(Your goal):
Once the pictures are set aside, reproduce the entries below exactly.

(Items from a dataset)
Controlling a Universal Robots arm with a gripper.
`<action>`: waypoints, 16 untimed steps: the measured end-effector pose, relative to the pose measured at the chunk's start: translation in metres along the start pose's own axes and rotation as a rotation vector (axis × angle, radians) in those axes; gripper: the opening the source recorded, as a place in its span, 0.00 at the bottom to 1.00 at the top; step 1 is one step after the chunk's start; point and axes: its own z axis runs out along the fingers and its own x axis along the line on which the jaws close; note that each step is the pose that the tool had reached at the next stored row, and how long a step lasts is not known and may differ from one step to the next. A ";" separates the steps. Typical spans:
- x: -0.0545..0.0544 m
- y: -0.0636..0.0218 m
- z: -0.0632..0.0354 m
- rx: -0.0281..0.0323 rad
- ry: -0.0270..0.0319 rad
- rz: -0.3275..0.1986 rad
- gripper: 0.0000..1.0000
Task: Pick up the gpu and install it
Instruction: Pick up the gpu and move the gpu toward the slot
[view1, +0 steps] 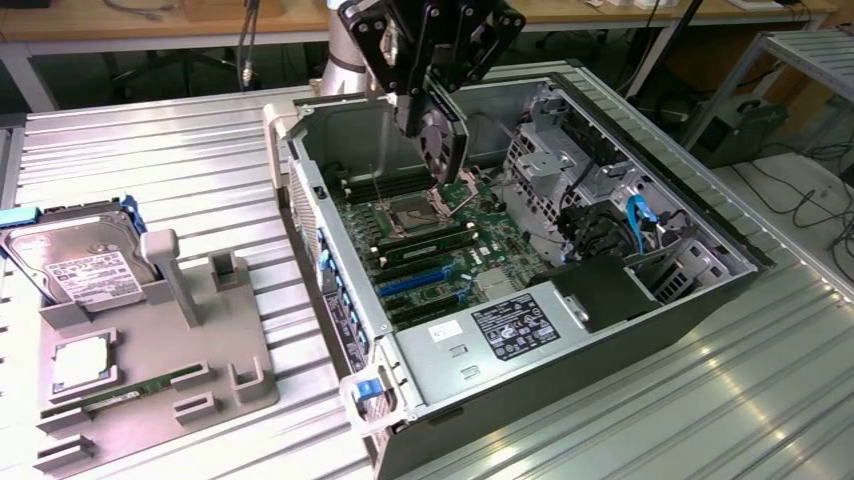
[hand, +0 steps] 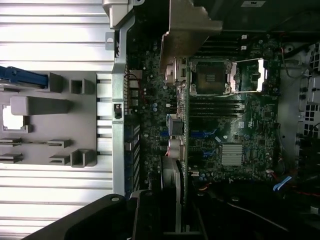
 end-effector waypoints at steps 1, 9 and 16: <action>-0.002 0.0000 0.0002 -0.0001 0.0000 0.000 0.28; -0.007 -0.0001 0.0013 -0.0044 0.0000 0.000 0.28; -0.014 -0.0002 0.0018 -0.0054 -0.0002 0.000 0.28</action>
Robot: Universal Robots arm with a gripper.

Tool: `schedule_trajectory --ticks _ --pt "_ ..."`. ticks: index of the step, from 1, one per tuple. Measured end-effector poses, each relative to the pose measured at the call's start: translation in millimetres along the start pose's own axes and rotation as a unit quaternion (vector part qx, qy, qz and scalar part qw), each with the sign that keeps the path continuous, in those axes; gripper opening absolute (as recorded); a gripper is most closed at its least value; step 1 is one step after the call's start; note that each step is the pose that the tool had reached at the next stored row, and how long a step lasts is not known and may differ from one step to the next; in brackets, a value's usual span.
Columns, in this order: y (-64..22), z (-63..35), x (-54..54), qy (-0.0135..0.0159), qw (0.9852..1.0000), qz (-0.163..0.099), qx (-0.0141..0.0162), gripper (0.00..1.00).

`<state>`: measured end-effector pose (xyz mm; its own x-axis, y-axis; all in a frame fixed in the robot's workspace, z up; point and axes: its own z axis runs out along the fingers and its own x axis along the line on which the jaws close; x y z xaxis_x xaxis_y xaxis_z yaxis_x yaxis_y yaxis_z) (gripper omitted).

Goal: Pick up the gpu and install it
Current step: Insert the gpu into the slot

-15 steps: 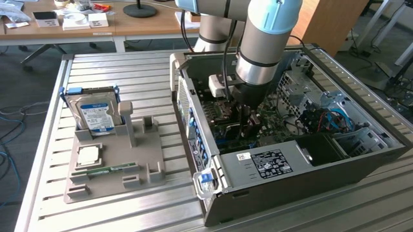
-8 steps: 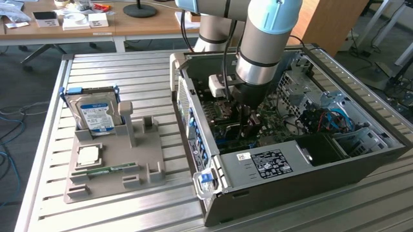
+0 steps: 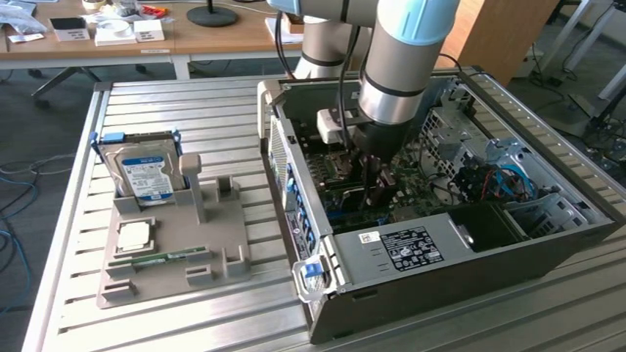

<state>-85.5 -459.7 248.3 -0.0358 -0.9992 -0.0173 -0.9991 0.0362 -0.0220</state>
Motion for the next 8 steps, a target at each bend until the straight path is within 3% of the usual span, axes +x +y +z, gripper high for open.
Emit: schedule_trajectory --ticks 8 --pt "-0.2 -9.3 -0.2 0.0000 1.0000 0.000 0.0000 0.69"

(Solution):
Controlling a Universal Robots arm with a gripper.
`<action>`: waypoints, 16 untimed steps: the measured end-effector pose, relative to the pose measured at the chunk's start: translation in metres along the start pose's own axes and rotation as a rotation vector (axis × angle, radians) in those axes; gripper: the opening the source recorded, as a place in its span, 0.00 at the bottom to 1.00 at the top; step 1 is one step after the chunk's start; point and axes: its own z axis runs out along the fingers and its own x axis along the line on which the jaws close; note that each step is the pose that the tool had reached at the next stored row, and how long a step lasts is not known and may differ from one step to the next. A ";" separates the steps. Typical spans:
- x: -0.0545..0.0544 m
- y: -0.0636..0.0218 m
- z: -0.0632..0.0354 m
- rx: -0.0281..0.0323 rad
- ry: -0.0270..0.0319 rad
- rz: -0.3275..0.1986 rad
- gripper: 0.0000..1.0000
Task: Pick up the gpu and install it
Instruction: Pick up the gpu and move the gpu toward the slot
[view1, +0 steps] 
[hand, +0 steps] 
 end-effector waypoints at steps 1, 9 and 16: <action>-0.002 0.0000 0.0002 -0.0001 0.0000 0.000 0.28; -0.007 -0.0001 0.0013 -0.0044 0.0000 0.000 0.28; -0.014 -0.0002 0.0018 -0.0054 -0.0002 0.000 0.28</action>
Robot: Universal Robots arm with a gripper.

Tool: `schedule_trajectory --ticks _ --pt "_ ..."`. ticks: index of the step, from 1, one per tuple. Measured end-effector poses, each relative to the pose measured at the call's start: translation in millimetres along the start pose's own axes and rotation as a unit quaternion (vector part qx, qy, qz and scalar part qw), each with the sign that keeps the path continuous, in those axes; gripper opening absolute (as recorded); a gripper is most closed at its least value; step 1 is one step after the call's start; note that each step is the pose that the tool had reached at the next stored row, and how long a step lasts is not known and may differ from one step to the next; in brackets, a value's usual span.
Columns, in this order: y (-64..22), z (-63..35), x (-54..54), qy (-0.0135..0.0159), qw (0.9852..1.0000), qz (-0.163..0.099), qx (-0.0141..0.0162), gripper (0.00..1.00).

`<state>`: measured end-effector pose (xyz mm; its own x-axis, y-axis; all in a frame fixed in the robot's workspace, z up; point and axes: its own z axis runs out along the fingers and its own x axis along the line on which the jaws close; x y z xaxis_x xaxis_y xaxis_z yaxis_x yaxis_y yaxis_z) (gripper omitted).

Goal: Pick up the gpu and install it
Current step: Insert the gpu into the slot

-15 steps: 
-8 steps: 
+0 steps: 

<state>-85.5 -459.7 248.3 -0.0358 -0.9992 -0.0173 -0.9991 0.0362 -0.0220</state>
Motion for the next 8 steps, a target at each bend until the straight path is within 3% of the usual span, axes +x +y +z, gripper high for open.
Emit: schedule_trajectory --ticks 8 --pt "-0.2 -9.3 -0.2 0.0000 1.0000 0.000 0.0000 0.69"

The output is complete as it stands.